- **WHAT YOU SHOULD DO**: From the entries below, output the line with "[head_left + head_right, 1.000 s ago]" and each following line up to and including the line with "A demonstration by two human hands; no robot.", exactly as written.

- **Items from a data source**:
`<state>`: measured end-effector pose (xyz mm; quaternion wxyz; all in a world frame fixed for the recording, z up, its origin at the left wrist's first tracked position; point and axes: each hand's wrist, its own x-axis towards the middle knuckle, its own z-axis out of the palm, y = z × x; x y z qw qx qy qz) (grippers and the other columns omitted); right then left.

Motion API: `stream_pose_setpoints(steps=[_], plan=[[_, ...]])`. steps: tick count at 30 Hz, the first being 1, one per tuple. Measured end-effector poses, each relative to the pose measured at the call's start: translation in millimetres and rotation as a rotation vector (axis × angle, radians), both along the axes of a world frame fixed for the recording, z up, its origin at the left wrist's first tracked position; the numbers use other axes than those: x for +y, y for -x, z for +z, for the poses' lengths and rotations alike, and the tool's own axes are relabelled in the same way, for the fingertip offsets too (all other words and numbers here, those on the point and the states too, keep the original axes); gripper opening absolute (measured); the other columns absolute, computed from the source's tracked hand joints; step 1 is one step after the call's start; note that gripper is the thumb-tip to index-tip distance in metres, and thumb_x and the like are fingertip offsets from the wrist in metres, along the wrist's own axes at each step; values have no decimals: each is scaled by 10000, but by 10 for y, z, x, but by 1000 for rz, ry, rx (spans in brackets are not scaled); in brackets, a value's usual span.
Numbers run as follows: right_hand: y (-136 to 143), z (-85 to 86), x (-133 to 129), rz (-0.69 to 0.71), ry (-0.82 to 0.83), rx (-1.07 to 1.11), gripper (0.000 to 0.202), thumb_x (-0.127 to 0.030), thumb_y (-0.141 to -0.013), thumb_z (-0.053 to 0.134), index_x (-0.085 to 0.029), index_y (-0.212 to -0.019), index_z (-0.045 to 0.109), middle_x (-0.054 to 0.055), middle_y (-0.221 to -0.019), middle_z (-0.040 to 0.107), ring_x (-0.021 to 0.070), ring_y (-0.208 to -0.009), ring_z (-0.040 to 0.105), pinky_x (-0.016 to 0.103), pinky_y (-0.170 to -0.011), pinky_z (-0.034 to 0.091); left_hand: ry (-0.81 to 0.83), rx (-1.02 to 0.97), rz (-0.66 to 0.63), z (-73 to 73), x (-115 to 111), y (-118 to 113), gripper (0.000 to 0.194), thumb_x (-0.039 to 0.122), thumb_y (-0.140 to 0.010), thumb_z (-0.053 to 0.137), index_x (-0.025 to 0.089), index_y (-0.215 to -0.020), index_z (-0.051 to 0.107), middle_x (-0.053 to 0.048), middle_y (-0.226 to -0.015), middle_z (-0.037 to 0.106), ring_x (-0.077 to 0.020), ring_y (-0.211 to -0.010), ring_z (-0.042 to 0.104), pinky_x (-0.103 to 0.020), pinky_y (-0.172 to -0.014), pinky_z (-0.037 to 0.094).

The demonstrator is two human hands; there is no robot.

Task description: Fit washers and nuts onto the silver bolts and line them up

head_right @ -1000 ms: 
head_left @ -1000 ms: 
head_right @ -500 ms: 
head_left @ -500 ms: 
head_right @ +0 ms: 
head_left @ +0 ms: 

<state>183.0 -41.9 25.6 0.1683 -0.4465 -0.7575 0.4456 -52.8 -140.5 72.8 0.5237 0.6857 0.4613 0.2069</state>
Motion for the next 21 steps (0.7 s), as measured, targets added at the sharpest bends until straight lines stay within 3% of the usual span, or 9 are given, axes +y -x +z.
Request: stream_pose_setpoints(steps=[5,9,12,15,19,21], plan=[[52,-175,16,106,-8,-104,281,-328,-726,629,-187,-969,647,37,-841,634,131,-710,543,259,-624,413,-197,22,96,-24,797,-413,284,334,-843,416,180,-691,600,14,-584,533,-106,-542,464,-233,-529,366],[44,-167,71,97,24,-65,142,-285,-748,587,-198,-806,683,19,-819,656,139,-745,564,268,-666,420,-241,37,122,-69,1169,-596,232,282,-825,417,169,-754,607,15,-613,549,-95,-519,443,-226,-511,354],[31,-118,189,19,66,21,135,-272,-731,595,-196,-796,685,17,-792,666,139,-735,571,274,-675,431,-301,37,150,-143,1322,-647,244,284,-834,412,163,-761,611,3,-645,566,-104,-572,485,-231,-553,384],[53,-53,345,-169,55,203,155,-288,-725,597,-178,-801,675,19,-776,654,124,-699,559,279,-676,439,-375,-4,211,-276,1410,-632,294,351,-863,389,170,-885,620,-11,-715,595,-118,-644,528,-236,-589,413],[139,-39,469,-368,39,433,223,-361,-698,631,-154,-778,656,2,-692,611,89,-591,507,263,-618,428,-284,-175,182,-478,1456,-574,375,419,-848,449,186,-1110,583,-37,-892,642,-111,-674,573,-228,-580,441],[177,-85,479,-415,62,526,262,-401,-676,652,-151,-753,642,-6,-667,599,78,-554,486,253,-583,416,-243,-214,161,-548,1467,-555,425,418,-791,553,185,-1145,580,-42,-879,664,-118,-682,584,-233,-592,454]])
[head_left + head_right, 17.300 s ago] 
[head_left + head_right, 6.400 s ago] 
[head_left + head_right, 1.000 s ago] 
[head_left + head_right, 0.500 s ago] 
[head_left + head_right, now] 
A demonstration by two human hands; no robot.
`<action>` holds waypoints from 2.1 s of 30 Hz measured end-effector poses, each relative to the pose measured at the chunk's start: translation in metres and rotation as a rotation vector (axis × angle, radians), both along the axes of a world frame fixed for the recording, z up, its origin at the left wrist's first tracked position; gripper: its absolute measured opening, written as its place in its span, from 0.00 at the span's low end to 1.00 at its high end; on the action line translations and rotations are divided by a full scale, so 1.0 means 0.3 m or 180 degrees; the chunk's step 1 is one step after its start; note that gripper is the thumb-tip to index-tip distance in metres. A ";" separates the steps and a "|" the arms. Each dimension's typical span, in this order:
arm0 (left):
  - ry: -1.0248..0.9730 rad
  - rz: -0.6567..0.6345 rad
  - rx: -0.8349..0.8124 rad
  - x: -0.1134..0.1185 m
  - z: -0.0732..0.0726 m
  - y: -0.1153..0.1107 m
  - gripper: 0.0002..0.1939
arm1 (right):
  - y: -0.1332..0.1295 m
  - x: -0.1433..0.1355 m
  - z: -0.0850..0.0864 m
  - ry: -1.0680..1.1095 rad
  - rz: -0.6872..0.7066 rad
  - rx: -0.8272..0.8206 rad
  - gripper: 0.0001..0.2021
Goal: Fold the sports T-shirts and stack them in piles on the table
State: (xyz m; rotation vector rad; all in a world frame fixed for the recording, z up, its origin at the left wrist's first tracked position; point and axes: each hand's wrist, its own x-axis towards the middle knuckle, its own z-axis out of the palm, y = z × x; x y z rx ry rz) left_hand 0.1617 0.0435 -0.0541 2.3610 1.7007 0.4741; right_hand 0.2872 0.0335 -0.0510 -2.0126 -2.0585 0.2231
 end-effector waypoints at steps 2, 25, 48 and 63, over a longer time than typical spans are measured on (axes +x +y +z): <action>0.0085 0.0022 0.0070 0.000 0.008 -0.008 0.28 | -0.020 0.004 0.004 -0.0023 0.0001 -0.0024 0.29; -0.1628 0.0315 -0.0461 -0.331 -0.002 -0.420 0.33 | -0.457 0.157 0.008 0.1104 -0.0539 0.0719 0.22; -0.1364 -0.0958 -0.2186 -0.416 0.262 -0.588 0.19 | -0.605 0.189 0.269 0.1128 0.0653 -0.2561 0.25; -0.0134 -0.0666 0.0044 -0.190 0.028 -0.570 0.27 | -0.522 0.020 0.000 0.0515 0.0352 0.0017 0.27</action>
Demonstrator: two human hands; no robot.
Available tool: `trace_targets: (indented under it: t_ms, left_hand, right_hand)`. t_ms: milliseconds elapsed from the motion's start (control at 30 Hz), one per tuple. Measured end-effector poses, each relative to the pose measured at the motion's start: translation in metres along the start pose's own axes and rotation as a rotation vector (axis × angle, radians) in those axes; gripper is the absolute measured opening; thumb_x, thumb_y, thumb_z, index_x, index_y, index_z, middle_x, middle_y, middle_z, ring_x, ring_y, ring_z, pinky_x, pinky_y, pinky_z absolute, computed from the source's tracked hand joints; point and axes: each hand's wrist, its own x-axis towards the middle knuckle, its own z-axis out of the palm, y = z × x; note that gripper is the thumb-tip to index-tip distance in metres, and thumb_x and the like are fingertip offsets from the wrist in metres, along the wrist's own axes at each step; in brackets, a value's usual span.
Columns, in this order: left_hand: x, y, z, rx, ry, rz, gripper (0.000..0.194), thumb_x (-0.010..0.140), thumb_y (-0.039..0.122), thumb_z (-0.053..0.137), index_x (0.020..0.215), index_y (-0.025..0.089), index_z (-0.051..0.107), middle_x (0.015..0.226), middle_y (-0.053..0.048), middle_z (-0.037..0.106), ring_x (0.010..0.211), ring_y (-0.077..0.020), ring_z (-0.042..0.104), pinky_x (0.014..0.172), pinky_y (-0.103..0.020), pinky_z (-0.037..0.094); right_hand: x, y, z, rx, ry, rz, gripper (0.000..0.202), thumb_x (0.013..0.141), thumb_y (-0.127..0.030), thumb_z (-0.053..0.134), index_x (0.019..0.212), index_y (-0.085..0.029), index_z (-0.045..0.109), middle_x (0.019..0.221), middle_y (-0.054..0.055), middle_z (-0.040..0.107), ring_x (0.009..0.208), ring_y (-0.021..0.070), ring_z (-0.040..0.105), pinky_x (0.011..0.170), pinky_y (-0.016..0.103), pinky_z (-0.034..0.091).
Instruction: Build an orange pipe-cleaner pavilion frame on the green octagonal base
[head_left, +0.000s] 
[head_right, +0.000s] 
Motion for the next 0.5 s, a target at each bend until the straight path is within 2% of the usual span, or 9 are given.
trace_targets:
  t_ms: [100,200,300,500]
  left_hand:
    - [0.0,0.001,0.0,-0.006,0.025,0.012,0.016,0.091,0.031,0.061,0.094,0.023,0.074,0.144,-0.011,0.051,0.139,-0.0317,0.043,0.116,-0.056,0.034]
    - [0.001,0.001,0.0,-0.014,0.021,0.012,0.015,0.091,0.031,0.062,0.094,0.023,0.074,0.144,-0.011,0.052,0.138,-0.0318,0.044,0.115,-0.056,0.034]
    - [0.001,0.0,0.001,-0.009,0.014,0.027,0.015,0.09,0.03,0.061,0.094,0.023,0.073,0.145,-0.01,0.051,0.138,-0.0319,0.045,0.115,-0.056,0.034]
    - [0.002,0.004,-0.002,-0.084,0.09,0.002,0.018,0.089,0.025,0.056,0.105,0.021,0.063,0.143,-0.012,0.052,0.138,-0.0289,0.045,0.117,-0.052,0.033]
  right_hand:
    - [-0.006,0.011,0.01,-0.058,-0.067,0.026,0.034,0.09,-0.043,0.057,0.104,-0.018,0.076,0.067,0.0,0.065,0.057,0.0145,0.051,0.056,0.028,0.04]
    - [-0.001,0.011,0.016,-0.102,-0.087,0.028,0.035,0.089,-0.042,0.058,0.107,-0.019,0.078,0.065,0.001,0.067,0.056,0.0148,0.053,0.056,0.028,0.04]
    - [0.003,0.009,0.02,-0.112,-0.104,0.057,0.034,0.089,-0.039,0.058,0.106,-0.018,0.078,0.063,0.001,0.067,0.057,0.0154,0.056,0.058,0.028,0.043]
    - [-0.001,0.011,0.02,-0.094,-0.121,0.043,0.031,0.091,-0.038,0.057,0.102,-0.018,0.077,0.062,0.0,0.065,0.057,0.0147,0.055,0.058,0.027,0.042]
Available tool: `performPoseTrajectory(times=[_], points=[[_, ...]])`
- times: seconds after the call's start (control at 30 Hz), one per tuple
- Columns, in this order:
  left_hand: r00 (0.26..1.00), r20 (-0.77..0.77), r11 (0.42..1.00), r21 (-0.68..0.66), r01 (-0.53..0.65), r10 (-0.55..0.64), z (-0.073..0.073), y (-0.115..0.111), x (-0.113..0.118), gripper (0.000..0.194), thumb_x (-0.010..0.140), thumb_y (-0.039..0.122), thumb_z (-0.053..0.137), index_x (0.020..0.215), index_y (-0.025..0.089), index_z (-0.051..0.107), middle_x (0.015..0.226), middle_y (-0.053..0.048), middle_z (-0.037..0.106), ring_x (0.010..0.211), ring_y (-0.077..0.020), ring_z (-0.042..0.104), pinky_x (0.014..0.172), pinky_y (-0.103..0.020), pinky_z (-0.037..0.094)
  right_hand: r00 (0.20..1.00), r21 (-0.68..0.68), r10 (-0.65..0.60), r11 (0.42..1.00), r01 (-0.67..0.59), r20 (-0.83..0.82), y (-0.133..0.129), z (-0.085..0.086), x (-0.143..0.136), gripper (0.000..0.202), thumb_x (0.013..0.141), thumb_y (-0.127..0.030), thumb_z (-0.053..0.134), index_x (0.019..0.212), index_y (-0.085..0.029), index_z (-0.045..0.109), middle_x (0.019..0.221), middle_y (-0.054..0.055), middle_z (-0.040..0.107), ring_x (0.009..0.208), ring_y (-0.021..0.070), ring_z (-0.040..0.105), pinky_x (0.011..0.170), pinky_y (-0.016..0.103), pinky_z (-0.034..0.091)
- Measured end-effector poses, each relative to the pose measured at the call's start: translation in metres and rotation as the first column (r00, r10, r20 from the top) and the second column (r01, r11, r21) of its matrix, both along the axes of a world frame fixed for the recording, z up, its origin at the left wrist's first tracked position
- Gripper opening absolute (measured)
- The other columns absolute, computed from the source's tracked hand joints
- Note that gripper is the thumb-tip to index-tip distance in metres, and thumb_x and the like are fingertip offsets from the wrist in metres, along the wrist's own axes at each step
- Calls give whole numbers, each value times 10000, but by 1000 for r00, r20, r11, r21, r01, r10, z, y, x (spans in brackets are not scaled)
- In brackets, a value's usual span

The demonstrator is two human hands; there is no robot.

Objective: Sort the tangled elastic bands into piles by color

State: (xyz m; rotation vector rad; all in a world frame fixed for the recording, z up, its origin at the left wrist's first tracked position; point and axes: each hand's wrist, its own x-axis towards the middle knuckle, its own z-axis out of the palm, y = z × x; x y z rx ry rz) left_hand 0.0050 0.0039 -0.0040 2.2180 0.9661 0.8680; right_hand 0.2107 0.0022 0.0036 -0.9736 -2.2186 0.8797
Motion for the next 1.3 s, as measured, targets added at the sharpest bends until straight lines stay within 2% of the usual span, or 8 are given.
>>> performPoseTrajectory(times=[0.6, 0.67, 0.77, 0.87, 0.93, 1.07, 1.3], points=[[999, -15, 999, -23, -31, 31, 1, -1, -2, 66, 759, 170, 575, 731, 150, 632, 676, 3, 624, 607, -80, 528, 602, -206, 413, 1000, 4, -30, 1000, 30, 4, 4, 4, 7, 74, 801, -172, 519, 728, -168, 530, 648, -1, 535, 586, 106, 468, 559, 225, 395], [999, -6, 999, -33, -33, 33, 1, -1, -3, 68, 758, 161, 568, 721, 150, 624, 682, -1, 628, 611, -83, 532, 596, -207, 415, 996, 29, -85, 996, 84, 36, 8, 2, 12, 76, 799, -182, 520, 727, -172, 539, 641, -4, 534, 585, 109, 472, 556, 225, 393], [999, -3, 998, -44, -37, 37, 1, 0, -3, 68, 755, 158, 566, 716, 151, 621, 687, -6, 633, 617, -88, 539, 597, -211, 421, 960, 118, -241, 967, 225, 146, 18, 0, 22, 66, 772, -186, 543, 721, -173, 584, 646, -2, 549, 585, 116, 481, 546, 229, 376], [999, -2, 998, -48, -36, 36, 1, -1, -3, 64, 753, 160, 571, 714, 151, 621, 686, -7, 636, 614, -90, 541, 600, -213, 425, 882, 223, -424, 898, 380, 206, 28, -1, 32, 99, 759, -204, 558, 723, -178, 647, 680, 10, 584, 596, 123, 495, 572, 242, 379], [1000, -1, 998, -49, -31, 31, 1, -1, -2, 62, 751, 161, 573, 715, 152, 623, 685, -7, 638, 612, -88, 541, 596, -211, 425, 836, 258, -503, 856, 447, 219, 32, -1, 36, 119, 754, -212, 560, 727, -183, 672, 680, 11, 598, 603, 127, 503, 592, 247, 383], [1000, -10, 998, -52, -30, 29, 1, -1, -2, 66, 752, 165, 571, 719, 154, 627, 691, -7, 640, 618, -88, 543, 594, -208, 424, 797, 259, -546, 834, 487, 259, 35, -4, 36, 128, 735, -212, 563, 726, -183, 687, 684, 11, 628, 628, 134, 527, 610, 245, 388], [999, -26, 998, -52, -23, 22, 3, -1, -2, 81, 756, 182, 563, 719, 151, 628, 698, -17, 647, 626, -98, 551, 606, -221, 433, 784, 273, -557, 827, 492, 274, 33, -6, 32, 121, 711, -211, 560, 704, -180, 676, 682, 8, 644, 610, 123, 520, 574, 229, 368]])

- **COMPLETED EXERCISE**:
[head_left + head_right, 1.000 s ago] 
[head_left + head_right, 0.500 s ago] 
[head_left + head_right, now] 
A demonstration by two human hands; no robot.

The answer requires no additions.